[Extracted records]
[Start of section]
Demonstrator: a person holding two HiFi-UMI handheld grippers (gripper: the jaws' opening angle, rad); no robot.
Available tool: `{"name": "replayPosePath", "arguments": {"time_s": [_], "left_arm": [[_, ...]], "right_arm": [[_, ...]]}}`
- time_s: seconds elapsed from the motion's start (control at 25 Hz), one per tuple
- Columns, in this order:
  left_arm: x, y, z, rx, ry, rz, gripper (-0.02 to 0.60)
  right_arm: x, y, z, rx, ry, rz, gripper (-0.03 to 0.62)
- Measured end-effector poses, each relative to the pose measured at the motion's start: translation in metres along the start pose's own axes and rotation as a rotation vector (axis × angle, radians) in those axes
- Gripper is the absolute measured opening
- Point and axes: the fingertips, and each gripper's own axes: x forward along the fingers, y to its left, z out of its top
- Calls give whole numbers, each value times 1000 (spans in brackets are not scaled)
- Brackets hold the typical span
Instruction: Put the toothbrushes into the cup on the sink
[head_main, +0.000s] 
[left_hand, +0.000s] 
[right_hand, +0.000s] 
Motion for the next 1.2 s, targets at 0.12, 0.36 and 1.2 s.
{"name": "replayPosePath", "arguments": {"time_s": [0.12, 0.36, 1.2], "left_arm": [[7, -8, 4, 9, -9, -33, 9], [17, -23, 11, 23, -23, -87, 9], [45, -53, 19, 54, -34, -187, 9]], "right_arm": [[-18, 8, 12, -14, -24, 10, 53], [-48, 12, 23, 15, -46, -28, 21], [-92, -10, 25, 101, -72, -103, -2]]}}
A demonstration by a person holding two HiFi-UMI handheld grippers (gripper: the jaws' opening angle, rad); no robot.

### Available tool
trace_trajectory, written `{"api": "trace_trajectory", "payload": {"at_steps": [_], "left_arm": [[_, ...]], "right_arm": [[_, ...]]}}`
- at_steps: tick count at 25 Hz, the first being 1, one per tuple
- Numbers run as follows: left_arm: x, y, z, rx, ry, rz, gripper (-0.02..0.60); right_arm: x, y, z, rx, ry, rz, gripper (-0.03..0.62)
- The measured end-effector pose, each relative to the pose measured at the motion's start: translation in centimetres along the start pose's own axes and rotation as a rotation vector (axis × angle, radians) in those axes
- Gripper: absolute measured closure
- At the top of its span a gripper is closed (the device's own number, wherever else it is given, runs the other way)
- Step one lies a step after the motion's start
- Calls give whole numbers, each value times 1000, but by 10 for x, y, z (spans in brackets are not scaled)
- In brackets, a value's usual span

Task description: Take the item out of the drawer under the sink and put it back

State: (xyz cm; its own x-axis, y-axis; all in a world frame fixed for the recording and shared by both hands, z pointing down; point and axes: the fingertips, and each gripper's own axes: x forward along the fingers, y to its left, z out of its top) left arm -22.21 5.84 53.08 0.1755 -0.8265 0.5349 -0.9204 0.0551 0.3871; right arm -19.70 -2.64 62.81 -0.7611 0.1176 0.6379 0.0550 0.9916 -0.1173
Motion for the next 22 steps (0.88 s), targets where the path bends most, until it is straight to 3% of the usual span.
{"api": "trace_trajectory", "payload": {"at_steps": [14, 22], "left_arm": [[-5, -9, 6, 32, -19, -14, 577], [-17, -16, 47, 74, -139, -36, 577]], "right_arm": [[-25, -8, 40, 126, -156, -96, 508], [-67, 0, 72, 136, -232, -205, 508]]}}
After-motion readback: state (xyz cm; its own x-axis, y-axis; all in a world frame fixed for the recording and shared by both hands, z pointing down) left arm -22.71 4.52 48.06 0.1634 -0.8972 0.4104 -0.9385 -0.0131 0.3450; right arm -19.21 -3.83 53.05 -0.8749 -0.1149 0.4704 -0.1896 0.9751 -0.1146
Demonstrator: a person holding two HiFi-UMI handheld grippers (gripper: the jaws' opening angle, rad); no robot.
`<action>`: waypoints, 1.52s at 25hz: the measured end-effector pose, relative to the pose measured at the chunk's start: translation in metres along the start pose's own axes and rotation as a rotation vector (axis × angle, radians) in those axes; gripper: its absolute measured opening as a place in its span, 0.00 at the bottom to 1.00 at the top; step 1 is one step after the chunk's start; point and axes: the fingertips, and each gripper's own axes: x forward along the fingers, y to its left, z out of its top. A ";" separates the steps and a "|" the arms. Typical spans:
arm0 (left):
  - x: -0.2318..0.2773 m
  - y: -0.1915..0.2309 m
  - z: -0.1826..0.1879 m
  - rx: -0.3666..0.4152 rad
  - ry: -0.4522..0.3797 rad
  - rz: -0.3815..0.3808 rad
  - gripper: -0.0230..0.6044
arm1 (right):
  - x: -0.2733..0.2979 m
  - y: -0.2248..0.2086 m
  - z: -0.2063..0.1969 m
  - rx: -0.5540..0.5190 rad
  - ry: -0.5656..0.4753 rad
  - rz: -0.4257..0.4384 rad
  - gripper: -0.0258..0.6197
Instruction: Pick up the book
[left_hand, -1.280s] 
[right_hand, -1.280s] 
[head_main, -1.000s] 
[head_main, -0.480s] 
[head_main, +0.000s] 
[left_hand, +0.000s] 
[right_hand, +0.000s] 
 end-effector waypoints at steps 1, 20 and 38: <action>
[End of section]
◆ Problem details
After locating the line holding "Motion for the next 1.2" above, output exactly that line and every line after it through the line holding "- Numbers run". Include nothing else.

◆ Result
Motion for the next 1.2 s, targets at 0.12, 0.36 and 1.2 s.
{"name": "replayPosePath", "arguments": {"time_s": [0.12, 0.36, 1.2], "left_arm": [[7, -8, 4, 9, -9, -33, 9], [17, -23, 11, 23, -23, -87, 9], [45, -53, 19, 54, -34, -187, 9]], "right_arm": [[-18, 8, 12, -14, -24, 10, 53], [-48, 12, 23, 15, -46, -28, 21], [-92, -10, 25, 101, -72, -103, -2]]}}
A demonstration by a person holding two HiFi-UMI handheld grippers (gripper: the jaws' opening angle, rad); no robot.

### Available tool
trace_trajectory, written `{"api": "trace_trajectory", "payload": {"at_steps": [_], "left_arm": [[_, ...]], "right_arm": [[_, ...]]}}`
- at_steps: tick count at 25 Hz, the first being 1, one per tuple
- Numbers run as follows: left_arm: x, y, z, rx, ry, rz, gripper (-0.02..0.60); right_arm: x, y, z, rx, ry, rz, gripper (-0.03..0.62)

No more output is required for this exercise.